Task requirements
Starting with the line that contains "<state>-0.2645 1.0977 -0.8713", copy every remaining line of the data below exactly, the last one included.

Supplied material
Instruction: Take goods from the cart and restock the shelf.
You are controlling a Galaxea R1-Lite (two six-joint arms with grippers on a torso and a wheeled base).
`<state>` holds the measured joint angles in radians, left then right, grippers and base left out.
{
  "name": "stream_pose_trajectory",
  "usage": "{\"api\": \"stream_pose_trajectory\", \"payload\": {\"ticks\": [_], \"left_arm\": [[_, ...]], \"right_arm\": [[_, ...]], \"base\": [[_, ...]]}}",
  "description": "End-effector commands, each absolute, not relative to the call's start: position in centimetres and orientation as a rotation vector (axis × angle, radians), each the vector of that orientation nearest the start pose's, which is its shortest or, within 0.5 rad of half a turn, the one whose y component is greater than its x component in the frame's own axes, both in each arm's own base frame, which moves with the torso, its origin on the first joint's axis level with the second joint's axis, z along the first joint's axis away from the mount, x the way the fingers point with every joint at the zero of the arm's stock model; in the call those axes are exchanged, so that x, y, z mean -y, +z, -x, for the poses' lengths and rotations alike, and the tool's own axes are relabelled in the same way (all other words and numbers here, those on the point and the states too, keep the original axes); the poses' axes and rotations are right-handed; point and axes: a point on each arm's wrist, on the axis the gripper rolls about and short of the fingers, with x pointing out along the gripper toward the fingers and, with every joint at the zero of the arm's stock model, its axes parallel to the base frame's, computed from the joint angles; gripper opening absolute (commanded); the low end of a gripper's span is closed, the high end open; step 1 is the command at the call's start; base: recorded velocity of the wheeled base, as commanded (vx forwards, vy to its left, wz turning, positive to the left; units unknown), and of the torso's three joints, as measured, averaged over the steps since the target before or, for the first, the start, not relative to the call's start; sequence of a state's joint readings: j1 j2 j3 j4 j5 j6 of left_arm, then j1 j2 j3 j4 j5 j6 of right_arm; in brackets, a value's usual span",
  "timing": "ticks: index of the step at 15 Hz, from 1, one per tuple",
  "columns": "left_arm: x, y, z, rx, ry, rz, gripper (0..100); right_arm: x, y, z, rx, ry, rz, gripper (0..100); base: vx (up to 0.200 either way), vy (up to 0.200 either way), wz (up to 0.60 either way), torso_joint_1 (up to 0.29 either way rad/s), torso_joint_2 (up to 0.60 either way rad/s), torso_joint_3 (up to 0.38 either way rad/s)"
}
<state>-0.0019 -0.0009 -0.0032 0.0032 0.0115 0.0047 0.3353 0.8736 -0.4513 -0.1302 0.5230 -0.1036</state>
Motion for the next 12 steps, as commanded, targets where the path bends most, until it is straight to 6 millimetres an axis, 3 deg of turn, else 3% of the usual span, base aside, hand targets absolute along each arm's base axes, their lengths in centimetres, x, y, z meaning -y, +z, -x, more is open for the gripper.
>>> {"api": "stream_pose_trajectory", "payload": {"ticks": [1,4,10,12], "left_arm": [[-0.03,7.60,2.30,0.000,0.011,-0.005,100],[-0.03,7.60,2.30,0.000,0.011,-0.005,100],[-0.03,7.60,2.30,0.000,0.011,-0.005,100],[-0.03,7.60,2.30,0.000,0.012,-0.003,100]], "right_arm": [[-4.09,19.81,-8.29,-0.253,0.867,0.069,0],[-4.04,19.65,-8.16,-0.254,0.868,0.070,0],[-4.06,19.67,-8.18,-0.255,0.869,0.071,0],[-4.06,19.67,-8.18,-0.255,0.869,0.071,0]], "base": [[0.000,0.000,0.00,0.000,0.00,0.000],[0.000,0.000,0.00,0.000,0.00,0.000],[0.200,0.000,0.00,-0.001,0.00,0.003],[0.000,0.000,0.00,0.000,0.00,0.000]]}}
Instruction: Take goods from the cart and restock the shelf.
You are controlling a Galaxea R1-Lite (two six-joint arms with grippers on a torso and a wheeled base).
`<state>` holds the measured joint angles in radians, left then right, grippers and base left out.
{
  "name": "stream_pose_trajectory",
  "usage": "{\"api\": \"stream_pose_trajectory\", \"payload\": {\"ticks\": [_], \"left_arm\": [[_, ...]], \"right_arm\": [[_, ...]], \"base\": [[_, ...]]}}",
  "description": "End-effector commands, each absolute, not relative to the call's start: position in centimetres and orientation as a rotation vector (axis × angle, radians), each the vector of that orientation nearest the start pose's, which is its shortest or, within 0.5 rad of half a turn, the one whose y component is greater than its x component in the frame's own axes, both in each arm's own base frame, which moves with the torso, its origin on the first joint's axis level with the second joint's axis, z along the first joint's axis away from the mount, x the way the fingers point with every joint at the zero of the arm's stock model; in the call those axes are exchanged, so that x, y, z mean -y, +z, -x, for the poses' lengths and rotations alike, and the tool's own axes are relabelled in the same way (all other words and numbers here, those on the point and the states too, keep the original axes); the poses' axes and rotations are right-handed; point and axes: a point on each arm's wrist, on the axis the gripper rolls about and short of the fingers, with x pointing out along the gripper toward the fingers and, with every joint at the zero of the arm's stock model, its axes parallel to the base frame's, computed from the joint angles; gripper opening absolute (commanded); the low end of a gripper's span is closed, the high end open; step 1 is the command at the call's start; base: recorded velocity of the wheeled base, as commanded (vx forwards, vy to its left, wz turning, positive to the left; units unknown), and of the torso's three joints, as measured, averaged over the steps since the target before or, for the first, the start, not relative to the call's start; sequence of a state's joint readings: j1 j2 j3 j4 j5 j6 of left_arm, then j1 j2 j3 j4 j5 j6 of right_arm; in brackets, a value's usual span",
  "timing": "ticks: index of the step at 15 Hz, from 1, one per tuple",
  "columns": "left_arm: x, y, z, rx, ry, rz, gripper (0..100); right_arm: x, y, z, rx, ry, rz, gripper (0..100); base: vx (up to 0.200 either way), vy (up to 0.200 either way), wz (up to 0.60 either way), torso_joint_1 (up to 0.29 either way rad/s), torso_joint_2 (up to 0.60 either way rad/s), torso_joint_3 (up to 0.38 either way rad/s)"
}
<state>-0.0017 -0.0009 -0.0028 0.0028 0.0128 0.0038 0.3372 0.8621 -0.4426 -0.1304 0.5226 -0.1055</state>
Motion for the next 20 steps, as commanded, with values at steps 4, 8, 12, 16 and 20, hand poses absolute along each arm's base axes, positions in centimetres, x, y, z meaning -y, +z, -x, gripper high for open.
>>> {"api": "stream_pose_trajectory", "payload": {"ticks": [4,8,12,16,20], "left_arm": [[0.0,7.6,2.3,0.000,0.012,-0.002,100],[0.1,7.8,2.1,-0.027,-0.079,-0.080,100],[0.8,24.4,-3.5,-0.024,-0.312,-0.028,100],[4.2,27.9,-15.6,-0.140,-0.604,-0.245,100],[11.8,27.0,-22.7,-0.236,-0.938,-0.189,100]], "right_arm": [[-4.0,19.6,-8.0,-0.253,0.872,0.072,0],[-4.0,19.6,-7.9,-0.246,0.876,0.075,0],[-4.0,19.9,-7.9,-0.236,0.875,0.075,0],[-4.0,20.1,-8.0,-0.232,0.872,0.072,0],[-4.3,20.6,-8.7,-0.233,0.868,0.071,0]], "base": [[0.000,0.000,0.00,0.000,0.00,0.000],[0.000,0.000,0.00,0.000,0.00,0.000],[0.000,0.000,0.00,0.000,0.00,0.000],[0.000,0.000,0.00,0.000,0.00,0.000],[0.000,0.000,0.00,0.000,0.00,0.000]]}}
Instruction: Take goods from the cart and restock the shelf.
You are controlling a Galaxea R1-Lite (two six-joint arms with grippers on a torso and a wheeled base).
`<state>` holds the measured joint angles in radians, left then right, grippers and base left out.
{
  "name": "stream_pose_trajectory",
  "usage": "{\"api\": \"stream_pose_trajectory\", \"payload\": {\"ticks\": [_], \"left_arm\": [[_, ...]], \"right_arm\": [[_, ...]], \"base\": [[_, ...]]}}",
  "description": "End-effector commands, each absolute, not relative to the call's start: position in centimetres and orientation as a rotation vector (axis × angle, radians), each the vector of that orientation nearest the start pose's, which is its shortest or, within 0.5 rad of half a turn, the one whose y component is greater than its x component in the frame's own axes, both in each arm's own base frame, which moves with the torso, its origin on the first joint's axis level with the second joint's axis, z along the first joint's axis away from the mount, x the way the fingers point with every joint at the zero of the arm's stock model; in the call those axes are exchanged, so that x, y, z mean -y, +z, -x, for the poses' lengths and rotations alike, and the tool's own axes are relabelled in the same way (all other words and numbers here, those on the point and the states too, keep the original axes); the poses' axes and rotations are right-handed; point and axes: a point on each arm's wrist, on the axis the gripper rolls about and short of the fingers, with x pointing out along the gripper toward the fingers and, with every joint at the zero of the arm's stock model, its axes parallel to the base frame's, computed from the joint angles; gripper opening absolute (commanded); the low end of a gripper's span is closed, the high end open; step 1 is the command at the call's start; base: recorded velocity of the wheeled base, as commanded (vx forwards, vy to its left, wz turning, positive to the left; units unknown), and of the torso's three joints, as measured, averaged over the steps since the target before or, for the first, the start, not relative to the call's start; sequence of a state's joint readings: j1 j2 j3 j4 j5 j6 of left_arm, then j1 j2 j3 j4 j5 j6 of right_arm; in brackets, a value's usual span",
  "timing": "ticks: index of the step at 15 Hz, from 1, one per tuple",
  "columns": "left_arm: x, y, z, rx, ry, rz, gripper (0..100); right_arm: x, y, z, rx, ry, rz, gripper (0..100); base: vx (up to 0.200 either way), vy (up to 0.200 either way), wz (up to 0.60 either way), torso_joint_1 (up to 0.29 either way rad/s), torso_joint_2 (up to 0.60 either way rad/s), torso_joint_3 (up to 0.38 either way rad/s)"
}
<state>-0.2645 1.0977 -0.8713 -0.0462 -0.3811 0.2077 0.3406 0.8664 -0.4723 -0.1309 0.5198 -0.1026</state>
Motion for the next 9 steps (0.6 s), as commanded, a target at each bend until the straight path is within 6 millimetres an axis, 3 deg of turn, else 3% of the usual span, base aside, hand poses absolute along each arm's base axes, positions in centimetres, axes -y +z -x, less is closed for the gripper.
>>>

Result
<state>-0.2645 1.0977 -0.8713 -0.0462 -0.3811 0.2077 0.3406 0.8664 -0.4723 -0.1309 0.5198 -0.1026</state>
Motion for the next 9 steps (0.6 s), as commanded, a target at each bend until the straight path is within 6 millimetres an axis, 3 deg of turn, else 3% of the usual span, base aside, hand poses absolute along each arm's base axes, positions in centimetres, axes -y +z -x, less is closed for the gripper.
>>>

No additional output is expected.